Required action:
How do the lines below between the ones holding "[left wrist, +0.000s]" and "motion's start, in", inclusive, read? Give them again exactly, with no other lines.

══ Data for this exercise

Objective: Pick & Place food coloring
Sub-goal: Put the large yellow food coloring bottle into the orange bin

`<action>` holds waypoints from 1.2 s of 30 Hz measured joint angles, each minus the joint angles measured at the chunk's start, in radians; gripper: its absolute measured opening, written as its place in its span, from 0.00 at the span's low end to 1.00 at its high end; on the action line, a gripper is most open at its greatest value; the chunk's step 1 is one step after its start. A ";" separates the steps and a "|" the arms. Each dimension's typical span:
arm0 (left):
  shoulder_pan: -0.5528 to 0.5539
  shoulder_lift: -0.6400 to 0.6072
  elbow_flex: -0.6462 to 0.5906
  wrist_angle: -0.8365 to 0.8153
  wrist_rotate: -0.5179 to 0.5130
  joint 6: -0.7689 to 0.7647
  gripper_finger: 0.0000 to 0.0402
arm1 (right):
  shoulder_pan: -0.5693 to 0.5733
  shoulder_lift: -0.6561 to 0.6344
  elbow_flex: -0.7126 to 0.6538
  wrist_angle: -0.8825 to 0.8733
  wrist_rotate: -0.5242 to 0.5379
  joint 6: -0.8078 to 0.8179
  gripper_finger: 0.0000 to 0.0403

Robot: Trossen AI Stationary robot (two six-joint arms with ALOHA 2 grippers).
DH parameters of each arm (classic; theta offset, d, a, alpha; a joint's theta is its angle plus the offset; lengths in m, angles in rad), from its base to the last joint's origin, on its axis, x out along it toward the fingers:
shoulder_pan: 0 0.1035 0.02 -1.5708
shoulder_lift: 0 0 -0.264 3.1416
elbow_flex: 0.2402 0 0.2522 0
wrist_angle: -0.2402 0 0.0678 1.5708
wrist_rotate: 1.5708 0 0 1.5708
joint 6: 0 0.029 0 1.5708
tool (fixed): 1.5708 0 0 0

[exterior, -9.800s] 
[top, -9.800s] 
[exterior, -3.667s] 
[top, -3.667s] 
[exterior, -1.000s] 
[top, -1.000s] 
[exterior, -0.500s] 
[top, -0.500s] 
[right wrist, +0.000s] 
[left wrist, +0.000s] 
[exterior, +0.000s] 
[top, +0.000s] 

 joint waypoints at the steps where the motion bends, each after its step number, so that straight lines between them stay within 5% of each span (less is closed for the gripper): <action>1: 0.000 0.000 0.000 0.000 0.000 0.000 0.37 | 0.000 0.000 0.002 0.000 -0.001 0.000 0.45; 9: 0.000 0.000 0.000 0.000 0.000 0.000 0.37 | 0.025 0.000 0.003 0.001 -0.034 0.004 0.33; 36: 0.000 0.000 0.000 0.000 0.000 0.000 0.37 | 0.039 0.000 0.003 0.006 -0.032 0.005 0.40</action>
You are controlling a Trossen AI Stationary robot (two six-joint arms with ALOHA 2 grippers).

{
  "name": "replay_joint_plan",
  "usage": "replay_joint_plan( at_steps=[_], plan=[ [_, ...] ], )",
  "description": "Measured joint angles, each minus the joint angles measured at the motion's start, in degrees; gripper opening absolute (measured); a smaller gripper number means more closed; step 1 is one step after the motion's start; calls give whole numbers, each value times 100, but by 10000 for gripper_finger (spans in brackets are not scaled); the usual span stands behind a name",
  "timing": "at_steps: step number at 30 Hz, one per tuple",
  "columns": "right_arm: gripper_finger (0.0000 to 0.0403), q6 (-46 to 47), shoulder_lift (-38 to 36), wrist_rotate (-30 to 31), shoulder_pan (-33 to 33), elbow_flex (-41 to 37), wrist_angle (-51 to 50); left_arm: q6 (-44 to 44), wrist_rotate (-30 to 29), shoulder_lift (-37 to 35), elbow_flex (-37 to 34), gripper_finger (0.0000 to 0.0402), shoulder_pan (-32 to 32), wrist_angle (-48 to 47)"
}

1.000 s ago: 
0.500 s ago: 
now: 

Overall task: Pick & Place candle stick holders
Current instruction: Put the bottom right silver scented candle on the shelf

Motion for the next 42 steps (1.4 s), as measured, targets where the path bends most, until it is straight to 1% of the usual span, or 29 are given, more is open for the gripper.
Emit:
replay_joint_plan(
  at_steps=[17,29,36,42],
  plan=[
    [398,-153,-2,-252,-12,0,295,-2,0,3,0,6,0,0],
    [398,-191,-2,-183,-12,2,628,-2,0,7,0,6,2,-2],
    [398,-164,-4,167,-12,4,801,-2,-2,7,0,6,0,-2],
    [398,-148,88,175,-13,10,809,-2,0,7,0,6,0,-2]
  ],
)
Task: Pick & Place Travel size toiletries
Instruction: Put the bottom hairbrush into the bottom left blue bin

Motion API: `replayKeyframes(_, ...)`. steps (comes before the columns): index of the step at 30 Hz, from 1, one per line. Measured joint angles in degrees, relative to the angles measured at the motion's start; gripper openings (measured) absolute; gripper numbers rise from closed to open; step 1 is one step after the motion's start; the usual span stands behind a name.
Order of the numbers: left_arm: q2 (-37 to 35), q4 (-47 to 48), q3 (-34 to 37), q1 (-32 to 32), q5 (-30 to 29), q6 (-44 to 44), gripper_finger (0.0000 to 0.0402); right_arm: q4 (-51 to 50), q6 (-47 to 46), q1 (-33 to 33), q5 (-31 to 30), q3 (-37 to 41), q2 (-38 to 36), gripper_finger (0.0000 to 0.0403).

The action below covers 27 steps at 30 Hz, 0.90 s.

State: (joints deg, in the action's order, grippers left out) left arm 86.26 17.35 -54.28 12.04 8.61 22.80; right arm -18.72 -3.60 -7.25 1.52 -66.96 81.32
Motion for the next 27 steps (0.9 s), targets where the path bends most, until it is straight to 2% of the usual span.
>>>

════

Result:
[left wrist, +0.000s] 
[exterior, +0.000s] 
[top, +0.000s] 

 joint waypoints at the steps where the motion bends, each after its step number, so that straight lines between them stay within 5% of each span (less is closed for the gripper): <action>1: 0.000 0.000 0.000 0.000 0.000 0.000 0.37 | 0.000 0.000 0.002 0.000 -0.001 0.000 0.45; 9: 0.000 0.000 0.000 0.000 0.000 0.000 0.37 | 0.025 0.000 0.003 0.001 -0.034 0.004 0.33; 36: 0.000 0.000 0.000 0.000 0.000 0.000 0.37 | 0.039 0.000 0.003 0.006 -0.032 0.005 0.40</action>
You are controlling a Trossen AI Stationary robot (two six-joint arms with ALOHA 2 grippers).

{
  "name": "replay_joint_plan",
  "usage": "replay_joint_plan( at_steps=[_], plan=[ [_, ...] ], )",
  "description": "Measured joint angles, each minus the joint angles measured at the motion's start, in degrees; gripper opening absolute (measured); a smaller gripper number means more closed; step 1 is one step after the motion's start; calls give whole numbers, each value times 100, but by 10000 for gripper_finger (spans in brackets are not scaled); the usual span stands behind a name",

Nothing else remains to be done for this exercise.